5.4 The principle of laser-induced fixation
Fixing ceramic particles to a metal plate was found possible for the
substances used to improve bone implants. The fine powder of the two
calcium alkali phosphates, GB14 and Ca10, forms a dip coated layer on
the titanium alloy Ti6Al4V. The femtosecond laser pulses do not harm the
surface of the 20 – 40 µm thick ceramic layers if the laser fluence is
below the ablation threshold of Fth = 0.4
J/cm2. The laser radiation is partly absorbed in the
ceramic layer, but mostly scattered on the particles of the layer. The
sufficiently thin layer permits enough radiation to reach the metal
surface, causing a local melting of the Ti6Al4V. This effect was first
found around craters generated by much higher radiation levels. Figure 3
shows an example of such a spot after a strong laser irradiation. Both
pictures have the same scale. These images were taken after the sample
was washed. A simple wash is already possible just by holding the sample
into water. The loosely bound ceramic powder immediately separates from
the metal. In order to ensure a complete removal of the unbound ceramic,
an ultrasonic treatment in water is necessary. After this thorough
“cleaning” and subsequent drying, the ablation of the Ti6Al4V is
visible as a distinct hole, appearing as a brightly reflecting area in
the image of the optical microscope (Fig. 3, left). Around the crater
there is an area that looks different than the rest of the metal
surface. There is a zone with a grainy appearance showing bright spots
on a darker background. More information can be obtained from the
scanning electron microscope (SEM) image (Fig. 3, right). Around the
deep and structured crater there is a large area with a diameter of more
than 100 µm, consisting of coarse grains. The concentration of these
grains decreases radially from the ablation centre. The spatial Gaussian
profile of the laser beam corresponds to the distribution of the
different modifications.

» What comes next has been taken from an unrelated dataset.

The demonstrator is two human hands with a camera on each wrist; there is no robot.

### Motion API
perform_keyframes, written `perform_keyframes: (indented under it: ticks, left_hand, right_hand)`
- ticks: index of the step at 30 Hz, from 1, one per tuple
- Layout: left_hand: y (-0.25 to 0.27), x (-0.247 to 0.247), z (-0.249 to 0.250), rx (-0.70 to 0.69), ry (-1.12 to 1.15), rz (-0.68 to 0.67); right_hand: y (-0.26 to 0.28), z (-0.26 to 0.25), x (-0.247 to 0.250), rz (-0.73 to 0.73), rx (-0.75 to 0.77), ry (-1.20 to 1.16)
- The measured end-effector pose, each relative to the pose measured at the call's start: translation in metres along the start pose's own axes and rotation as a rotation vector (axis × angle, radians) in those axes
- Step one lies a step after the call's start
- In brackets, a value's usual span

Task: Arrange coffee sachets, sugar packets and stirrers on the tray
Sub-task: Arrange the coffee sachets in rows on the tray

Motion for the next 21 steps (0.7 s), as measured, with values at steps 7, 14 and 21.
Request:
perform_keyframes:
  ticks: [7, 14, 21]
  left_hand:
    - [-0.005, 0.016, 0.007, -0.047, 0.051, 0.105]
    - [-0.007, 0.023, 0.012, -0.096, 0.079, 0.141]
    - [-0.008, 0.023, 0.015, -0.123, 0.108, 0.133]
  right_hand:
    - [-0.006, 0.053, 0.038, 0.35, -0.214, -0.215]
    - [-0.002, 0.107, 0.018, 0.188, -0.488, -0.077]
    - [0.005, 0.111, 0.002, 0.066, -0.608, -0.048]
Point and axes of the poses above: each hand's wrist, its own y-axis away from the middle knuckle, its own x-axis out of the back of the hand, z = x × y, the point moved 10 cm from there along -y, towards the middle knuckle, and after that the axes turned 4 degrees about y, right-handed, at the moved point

In the area of the Ti6Al4V crater the fluence
was high enough to ablate both ceramic and metal. Around the hole the
ceramic grains were not removed. Instead, the ceramic grains in direct
contact with the Ti6Al4V were bound tightly to the metal surface. Only
the unbound ceramic particles were washed off by the ultrasonic
treatment.
Before giving a closer description of the fixed grain layer below in
section 5.5, this newly found method of fixing loose ceramic grains on a
metal surface without damaging or melting the top particle layer itself
is described. Figure 4 illustrates the process in three steps. First a
preliminary fixation by dip coating the metal plate into a water based
slurry is made. The dried powder layer can easily be scratched off the
surface. There is just enough binding strength between the individual
particles, as well as between the particles and the metal, to guarantee
a safe handling for the following step. It is also very important that
the ceramic layer is of uniform thickness, a requirement which is hard
to fulfil with loose and dry powder. Furthermore, the slurry composition
and the drying process need to result in a layer without drying cracks
or surface peeling. A homogeneous layer of powder particles has to
remain in contact with the metal. The second step is the laser
irradiation normal to the surface. The fluence must be adjusted to a
value which does not ablate the ceramic powder, but which is high enough
to melt an underlying metal layer (after passing through the complete
powder layer). This surface melting binds the particles in touch with
the metal. The third and final step is a wash in an ultrasonic water
bath. This is already a good test of the bonding strength between the
remaining ceramic grains and the metal. Due to this fixation by surface
melting, only a thin layer can be bound, having an average thickness of
the order of the particle size.